Death Sworn(26)



She remembered the tight fear on the thin boy’s face, the grimness in those blue eyes as he walked to the window. But he had jumped. Jumped, and fallen, and then that thud . . . she forced her mind away from the memory.

“Bazel will improve,” Sorin said, “or he will die. There’s no in-between.”

“And you’ll try to make sure it’s the latter option, won’t you?” she said.

Even though he couldn’t see her face, he must have sensed something, because his voice softened. “Remember, he’s like the rest of us. Training to kill. You’ve made it clear you abhor us all, so why should you care about Bazel?”

Ileni tore off another chunk of bread, but couldn’t bring herself to eat it. She had been ravenous when she sat down, and now she wasn’t sure she could manage to swallow. “Why do you care?” she demanded. “Because he’s not good at fighting, he’s not allowed to be good at anything? Does it bother you so much, that he’s better at magic than you are?”

Sorin sat ramrod straight, and Ileni knew she was right. Bazel had no right, in his classmates’ eyes, to be better than they were. At anything. And by offering him lessons, she had as much as promised that his small victory today wouldn’t be a fluke, that she would ensure he continued to be better. She leaned over the table, feeling suddenly savage. “Besides, you just told me he’ll never be sent on a mission. So he’s not a killer after all, is he?”

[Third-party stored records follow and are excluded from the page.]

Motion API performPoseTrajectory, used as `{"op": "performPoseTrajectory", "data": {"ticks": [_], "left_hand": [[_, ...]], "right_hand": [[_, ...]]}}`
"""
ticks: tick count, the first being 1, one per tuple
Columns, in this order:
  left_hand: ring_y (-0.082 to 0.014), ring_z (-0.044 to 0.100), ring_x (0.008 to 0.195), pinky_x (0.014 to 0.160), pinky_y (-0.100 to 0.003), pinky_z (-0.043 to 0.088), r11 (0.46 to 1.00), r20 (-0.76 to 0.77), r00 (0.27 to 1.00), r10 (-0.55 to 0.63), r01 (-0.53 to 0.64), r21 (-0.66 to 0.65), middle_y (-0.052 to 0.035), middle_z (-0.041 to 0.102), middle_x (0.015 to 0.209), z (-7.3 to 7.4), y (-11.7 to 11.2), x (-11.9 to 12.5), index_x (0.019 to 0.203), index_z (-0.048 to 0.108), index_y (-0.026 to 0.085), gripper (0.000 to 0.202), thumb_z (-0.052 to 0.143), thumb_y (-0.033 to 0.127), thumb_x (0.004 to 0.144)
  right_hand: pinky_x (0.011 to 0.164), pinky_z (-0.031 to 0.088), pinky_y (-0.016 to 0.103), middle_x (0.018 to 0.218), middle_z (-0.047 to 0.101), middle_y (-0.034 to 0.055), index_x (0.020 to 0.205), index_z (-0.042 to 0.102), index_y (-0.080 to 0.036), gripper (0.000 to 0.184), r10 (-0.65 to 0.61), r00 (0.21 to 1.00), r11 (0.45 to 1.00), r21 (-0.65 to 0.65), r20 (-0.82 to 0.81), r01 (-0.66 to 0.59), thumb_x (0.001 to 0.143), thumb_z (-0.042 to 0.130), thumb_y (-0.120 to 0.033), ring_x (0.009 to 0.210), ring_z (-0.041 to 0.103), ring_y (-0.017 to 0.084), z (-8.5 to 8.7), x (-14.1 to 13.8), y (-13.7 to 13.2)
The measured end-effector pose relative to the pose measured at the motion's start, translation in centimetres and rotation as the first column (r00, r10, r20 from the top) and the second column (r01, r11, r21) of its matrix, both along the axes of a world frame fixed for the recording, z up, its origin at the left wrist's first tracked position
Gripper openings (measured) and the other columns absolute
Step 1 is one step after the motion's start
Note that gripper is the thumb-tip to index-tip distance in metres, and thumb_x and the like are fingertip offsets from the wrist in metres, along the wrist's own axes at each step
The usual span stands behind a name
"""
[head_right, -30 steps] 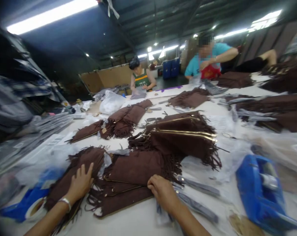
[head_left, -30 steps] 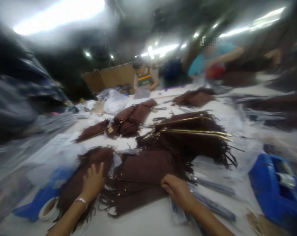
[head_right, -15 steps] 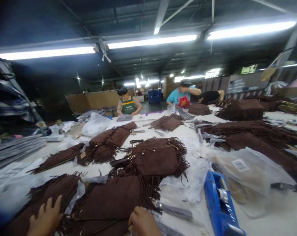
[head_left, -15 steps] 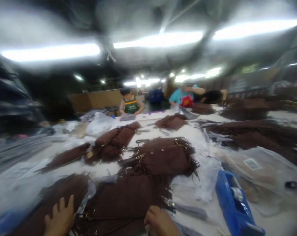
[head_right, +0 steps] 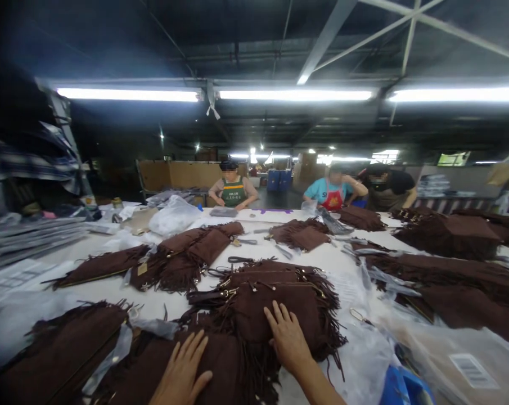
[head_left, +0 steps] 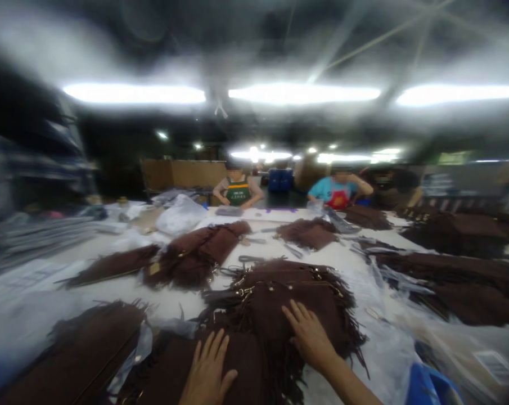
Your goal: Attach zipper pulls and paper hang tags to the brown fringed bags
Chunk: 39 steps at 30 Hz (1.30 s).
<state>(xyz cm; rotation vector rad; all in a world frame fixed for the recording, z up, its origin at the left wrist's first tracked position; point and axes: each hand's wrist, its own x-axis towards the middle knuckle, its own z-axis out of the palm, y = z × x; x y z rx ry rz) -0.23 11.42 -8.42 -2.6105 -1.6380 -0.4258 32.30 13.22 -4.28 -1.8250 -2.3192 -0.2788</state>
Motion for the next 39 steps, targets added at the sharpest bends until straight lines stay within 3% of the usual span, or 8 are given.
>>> {"op": "performPoseTrajectory", "data": {"ticks": [3,7,16,22,26,28,32,39], "left_hand": [[-0.0326,0.034,0.138,0.11,-0.057,0.036,1.0,-0.009,1.0,0.003,-0.004,-0.022,-0.0055,0.033,0.151,-1.5,0.2,0.0,0.144,0.038,0.026,0.056,0.043,0.045,0.092],[-0.0301,0.026,0.141,0.113,-0.055,0.031,0.999,-0.01,1.0,0.005,-0.005,0.039,-0.0056,0.026,0.155,-1.1,-0.8,0.0,0.148,0.026,0.026,0.058,0.039,0.046,0.095],[-0.0302,0.018,0.144,0.115,-0.055,0.024,0.999,-0.064,0.998,0.021,-0.02,0.026,-0.0074,0.02,0.157,0.3,-0.8,0.8,0.15,0.021,0.022,0.062,0.04,0.046,0.095],[-0.0305,0.019,0.144,0.113,-0.055,0.027,0.998,-0.086,0.996,0.024,-0.02,0.054,-0.0079,0.021,0.157,0.1,-1.3,0.7,0.15,0.02,0.022,0.063,0.04,0.045,0.095],[-0.0304,0.017,0.144,0.114,-0.056,0.026,0.999,-0.072,0.997,0.039,-0.037,0.033,-0.0079,0.019,0.158,0.1,-1.7,0.8,0.15,0.019,0.021,0.062,0.037,0.045,0.096],[-0.0301,0.015,0.145,0.115,-0.056,0.024,0.999,-0.062,0.997,0.035,-0.034,0.014,-0.0083,0.019,0.158,0.3,-1.9,0.8,0.15,0.019,0.02,0.061,0.035,0.046,0.097],[-0.0304,0.015,0.145,0.115,-0.057,0.021,0.999,-0.055,0.998,0.035,-0.036,-0.018,-0.0097,0.022,0.157,0.7,-2.3,0.8,0.149,0.023,0.018,0.06,0.033,0.046,0.097],[-0.0309,0.017,0.144,0.115,-0.057,0.02,0.997,-0.043,0.996,0.073,-0.073,0.007,-0.0107,0.023,0.156,0.3,-3.7,1.5,0.147,0.029,0.018,0.057,0.033,0.045,0.097]], "right_hand": [[0.105,0.034,0.047,0.155,0.03,0.009,0.146,0.034,-0.029,0.079,0.017,0.998,1.0,-0.009,0.062,-0.016,0.073,0.056,-0.009,0.138,0.032,0.031,-2.8,1.5,3.0],[0.104,0.036,0.047,0.153,0.032,0.013,0.146,0.035,-0.026,0.074,0.06,0.993,0.998,-0.019,0.106,-0.059,0.077,0.059,-0.012,0.138,0.033,0.032,-4.2,2.4,6.4],[0.104,0.038,0.045,0.153,0.032,0.0175,0.147,0.034,-0.021,0.066,0.1,0.99,0.985,-0.147,0.104,-0.084,0.086,0.059,-0.028,0.137,0.034,0.035,-3.3,2.0,14.0],[0.104,0.038,0.048,0.151,0.035,0.0183,0.144,0.04,-0.019,0.063,0.034,0.999,0.988,-0.152,0.025,-0.03,0.084,0.06,-0.02,0.136,0.035,0.034,-1.6,0.5,17.9],[0.102,0.04,0.049,0.146,0.039,0.0242,0.141,0.042,-0.01,0.056,0.016,1.0,0.993,-0.117,-0.011,-0.018,0.087,0.054,-0.019,0.133,0.04,0.034,0.0,-3.5,14.4],[0.106,0.038,0.043,0.149,0.039,0.016,0.142,0.04,-0.017,0.054,0.151,0.986,0.979,-0.126,-0.065,-0.158,0.091,0.052,-0.029,0.135,0.038,0.027,0.3,-5.9,10.2],[0.111,0.032,0.042,0.151,0.037,0.0063,0.138,0.044,-0.029,0.052,0.489,0.833,0.835,-0.14,-0.258,-0.533,0.089,0.057,-0.036,0.138,0.033,0.024,-0.4,-9.4,2.0],[0.088,0.047,0.033,0.106,0.066,0.0092,0.101,0.061,-0.018,0.016,0.228,0.958,0.947,-0.19,-0.175,-0.26,0.094,0.048,-0.024,0.1,0.061,0.021,-1.5,-8.3,-0.3]]}}
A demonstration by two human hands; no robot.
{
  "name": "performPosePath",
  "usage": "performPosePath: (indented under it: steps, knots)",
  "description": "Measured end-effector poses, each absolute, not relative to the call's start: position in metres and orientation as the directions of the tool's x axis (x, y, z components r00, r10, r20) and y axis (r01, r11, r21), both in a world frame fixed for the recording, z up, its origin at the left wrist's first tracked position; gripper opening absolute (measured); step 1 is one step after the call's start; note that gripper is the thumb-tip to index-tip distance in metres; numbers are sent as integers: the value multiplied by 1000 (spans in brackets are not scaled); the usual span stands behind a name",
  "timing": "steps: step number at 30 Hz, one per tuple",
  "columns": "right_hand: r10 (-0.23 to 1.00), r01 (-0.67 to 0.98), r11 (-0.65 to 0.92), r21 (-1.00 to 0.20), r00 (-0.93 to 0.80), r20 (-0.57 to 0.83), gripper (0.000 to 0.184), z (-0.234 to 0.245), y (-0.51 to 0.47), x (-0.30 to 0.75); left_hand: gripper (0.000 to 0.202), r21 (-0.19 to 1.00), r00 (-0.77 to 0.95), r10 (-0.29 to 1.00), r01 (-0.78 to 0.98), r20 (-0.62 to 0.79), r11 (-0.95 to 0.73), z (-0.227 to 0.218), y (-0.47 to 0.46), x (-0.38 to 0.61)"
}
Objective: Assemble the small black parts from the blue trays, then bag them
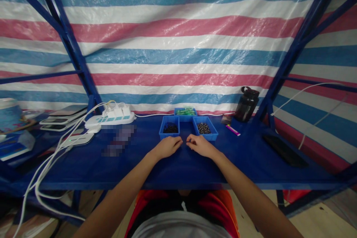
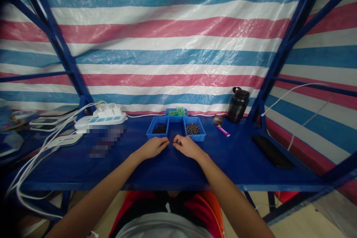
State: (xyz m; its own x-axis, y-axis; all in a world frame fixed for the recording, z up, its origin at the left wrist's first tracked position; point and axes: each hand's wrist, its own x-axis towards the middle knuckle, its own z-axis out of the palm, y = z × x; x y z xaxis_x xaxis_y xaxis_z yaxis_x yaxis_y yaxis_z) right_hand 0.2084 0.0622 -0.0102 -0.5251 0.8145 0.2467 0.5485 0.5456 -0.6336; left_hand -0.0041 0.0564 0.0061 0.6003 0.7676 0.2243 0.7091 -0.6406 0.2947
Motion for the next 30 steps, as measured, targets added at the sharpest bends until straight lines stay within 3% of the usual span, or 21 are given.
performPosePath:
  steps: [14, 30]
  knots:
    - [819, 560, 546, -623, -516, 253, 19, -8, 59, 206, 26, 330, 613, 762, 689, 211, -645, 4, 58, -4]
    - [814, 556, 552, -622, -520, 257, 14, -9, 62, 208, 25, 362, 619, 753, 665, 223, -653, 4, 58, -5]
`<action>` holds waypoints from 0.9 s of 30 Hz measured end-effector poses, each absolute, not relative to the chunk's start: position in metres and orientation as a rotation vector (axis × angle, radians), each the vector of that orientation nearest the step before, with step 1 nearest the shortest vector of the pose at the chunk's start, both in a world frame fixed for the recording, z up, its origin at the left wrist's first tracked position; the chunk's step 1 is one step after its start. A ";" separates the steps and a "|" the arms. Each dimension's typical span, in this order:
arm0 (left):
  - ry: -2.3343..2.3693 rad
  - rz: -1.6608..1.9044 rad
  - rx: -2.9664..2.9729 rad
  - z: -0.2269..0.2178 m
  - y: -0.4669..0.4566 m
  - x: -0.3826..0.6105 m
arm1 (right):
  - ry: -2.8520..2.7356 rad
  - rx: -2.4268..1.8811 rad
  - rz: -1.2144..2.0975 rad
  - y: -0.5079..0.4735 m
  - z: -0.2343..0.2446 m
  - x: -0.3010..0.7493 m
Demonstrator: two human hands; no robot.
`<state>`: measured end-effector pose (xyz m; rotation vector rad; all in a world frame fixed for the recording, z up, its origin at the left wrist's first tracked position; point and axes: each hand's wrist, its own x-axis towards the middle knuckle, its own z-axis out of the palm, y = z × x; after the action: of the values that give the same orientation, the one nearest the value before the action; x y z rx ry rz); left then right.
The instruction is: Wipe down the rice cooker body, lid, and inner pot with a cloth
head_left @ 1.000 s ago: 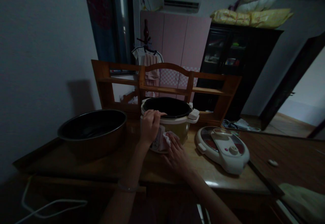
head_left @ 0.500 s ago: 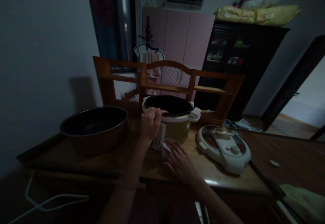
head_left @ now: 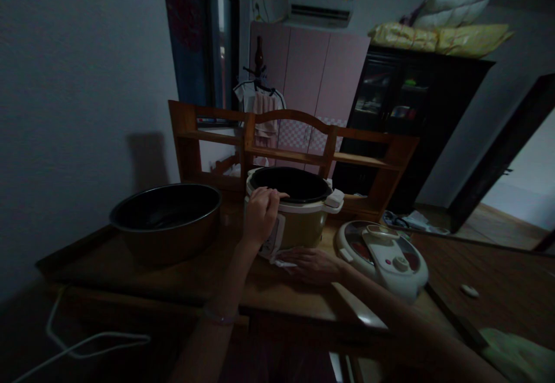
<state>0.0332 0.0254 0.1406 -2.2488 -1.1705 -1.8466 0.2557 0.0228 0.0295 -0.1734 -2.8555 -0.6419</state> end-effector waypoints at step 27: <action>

“He wishes he could be.” Sorin leaned forward, too. His cheekbones stood out like blades below his fierce eyes. “Don’t think he’s anything like you. He’s as devoted to the master, and to our purpose, as the rest of us.”

“Purpose?” Ileni said. “You’re hired killers. Gold is your purpose.”

Sorin’s jaw clenched. “Do you truly think that’s all we are?”

Ileni put her bread down. “Are you honestly trying to tell me you’re not?”

“Money is necessary,” Sorin admitted, “and sometimes, yes, we kill for pay. But usually we kill because the target’s death, or an alliance with the person hiring us, furthers our greater mission.”

“Which is what, exactly?”

“Bringing down the Empire.”

She stared at him.

Sorin pulled his shoulders back. “That has always been our goal. It seems your Elders didn’t tell you the whole story.”

That stung. “Well,” Ileni retorted, “you’re clearly doing a fantastic job. You’ve only been killing people for, what, four hundred years. . . .”

“And each assassination has been a blow, disrupting the Empire, making the Rathians fear us.” His voice was like his posture, the violence barely discernible beneath his calm tone. “When the Empire does collapse, it will seem to its subjects that it happened overnight. They will not see how we weakened its foundations, one chip here and another there, for centuries. No one sees the whole picture yet. No one but the master.”

He said it as if it was undeniable, and the weight of his certainty crushed her questions. She looked away.

The blaze died out of Sorin’s eyes, and he pressed his lips together. “I need to talk to you about something else.” He stood and turned his back on her. “Follow me.”

Ileni hesitated for only a moment. Then she slid off the bench and hurried after him.

Outside the cavernous dining hall, a few twists and turns through dimly lit passageways brought them to a small chamber—barely more than a widening of the passageway, but full of thickly packed clusters of long, thin stalactites that hung from the ceiling nearly to the floor. A few daggers were lodged among them. Ileni deliberately turned her back on the tendrils of stone and crossed her arms. “What is this?”

Sorin walked over to the dense block of hanging stones and dropped to his back, a lithe, graceful movement. While Ileni stared, he grabbed the bottoms of the stalactites and pulled himself beneath them, sliding along the ground. After a second she couldn’t see him anymore.

Ileni stood where she was. “Um. I don’t think so.”

“Not willing to risk much to find out the truth, are you?” Sorin’s voice was oddly distorted by the rocks between them, but it wasn’t coming from below; clearly, he was standing. There must be a clear space between the hanging stones and the cavern wall behind them.

This is not a good idea. Ileni lowered herself gingerly to the ground and onto her back. She pushed herself with her heels until her head was under the stalactites. Their ends weren’t as pointy as she had thought, but blunt and somewhat knobby. She was fairly sure she would still die if any of them came loose and plunged down on her.